京谷のスパイクはワンタッチを取られると、烏野のチャンスボールになる。
影山は日向にトスを上げようとするが、日向は前に跳びすぎてネットに近い位置にいる。

「!」

しかし影山はそのままトスを上げると「誰も居ねえ!!!打ち下ろせ!!!」と叫んだ。
それに反応した及川も「前だ!!!」と叫ぶが、日向が打ち下ろしたボールはアタックラインよりも前に落ちた。

「うおっ!?うおおおおっ!?」
「おいスゲー真下だったぞ!?狙ったのかよ!?」
「日向がネットに近かったんで、トスも近づけました。うまくいってよかったです」
「ビバ!単細胞!!!」

そんな影山を見て、及川は「飛雄の天才っぽいところは技術とかより、多分バカなところだよね」と言った。

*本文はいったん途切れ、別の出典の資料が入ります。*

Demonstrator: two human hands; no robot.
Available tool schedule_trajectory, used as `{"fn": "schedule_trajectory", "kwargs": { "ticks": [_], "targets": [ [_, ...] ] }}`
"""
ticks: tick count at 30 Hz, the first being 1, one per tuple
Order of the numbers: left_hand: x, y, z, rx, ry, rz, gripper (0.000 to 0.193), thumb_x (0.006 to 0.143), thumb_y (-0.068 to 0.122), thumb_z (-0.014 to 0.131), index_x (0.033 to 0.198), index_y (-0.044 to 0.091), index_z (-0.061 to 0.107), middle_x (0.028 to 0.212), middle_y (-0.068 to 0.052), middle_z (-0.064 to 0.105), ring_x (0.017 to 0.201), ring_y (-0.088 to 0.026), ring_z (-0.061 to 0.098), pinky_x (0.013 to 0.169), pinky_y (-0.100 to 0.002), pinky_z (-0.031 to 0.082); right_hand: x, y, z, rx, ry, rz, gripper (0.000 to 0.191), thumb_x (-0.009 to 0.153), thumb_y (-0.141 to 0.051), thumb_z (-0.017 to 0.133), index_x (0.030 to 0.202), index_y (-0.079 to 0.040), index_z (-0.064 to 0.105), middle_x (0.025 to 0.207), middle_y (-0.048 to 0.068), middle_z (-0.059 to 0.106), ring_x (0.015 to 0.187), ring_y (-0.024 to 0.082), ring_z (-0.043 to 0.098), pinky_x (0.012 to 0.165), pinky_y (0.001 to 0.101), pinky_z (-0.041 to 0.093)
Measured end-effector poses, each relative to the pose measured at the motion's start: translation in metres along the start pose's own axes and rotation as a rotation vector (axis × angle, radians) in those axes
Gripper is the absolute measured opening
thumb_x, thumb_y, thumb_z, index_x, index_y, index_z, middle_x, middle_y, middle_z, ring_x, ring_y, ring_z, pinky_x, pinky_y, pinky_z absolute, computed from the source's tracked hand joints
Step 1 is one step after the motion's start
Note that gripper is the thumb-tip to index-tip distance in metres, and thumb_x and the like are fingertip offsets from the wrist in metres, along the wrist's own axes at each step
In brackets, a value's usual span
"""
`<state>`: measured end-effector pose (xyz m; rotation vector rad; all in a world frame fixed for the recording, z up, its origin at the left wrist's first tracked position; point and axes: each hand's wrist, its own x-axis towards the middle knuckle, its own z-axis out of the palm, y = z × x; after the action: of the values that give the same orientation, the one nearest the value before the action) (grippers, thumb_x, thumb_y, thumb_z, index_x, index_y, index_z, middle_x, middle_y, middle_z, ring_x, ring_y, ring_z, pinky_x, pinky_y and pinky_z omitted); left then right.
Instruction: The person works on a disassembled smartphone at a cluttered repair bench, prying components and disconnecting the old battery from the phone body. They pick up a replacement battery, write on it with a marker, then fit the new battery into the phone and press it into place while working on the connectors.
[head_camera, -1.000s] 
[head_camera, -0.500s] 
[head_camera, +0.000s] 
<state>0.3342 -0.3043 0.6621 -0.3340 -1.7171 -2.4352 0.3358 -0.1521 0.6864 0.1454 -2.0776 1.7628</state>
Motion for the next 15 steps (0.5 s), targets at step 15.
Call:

「普通なら躊躇うところを迷わず突き進む。それが、良い方向でも悪い方向でも」
「…」
「(夢中になったら周りが見えず、誰も付いて来ていないことにも気づかない。でも、飛雄の先を行く馬鹿が現れてしまった)」

及川は嫌そうな顔をしながら日向のことを見る。

「ツッキーナイッサー!!」
「(…が、今の攻撃もまぐれはまぐれ。成長する前に、潰す!!)」

及川は岩泉にトスを上げると、バックアタックが決まる。

そのまま試合は進んでいき、ピンチサーバーで矢巾がコートに入る。

「(いいサーブ!!)」
「旭!」
「カバー!!」
「ブロック2枚!」

田中のスパイクを及川がレシーブする。

「ふっ」
「矢巾!!」
「ハイ!!京谷!!」

矢巾は京谷にトスを上げるが「!(しまった、トス短いっ…)」と、京谷の利き腕の右腕まで届かない。
しかし、京谷は左腕でスパイクを打つ。

「!」
「…左!」
「京谷ナイスキー!!」
「いいぞいいぞケンタロウ!押せ押せケンタロウ!もう1本!」

青城が先に20点台にのるが、すぐに烏野高校に追いつかれる。
そして日向のサーブで烏野は山口をピンチサーバーで起用する。

「(アウト…いや)」

第2セットでインになったサーブを思い出した京谷は、オーバーで捕まえようとするが触った瞬間ボールが変化してそのままコートの外に出そうになる。

「!」
「(今度は伸びんのかよ…!!)」
「よォオッシ!!」

しかし、岩泉が繋いで渡が返す。

「一、ナイス!!」
「チャンスボォオール!!」

影山は東峰にトスを上げ、スパイクを打つがそれを岩泉が拾う。

「!」
「だっしゃあああ!!!」
「一、ナイスレシーブ!!」
「うわぁ、完全にスイッチ入ってる」
「岩泉さんナイス!!」

花巻がフェイントで前に落とすと。青城の得点になる。

「いいぞいいぞタカヒロ!押せ押せタカヒロ!もう1本!」
「(…小っちぇえ頃はスパイクだけが楽しくてそればっかやってたけど、今になって心底思う。相手の完璧な一発を拾う、レシーブの快感を知って良かった)」

ベンチで見ていた溝口は、思わず立ち上がりガッツポーズをした。

「よしっ…!12番のサーブ1本で切った…!」
「岩泉の大活躍ですね!かこいい!!」

試合は進み、どちらも譲らないまま得点は23対22になる。

「どっちも譲らねえな〜このままデュースに行く感じか…」
「…いや」
「?」
「ここで決まるかも」

ここで、及川のサーブになる。

「及川さんナイッサー!!」
「徹!ナイッサー!」
「サッ来ォオオオオい!!!」

笛が鳴るのとほぼ同時に、及川はサーブトスを上げる。
及川のサーブは、コートの隅に落ちる。

「うおァッシャアアア!!!」

花巻は思わず及川に駆け寄って思いっきり抱きしめる。

「いいぞいいぞトオル!押せ押せトオル!もう1本」

青城がマッチポイントを迎えると、烏野が1回目のタイムアウトを取る。

「思いっきり行けよ」
「ぐっ!?」

花巻は及川の背中を叩く。

「当然」

及川は名前のことを見ると「笑う準備だけして待っててよ」と言った。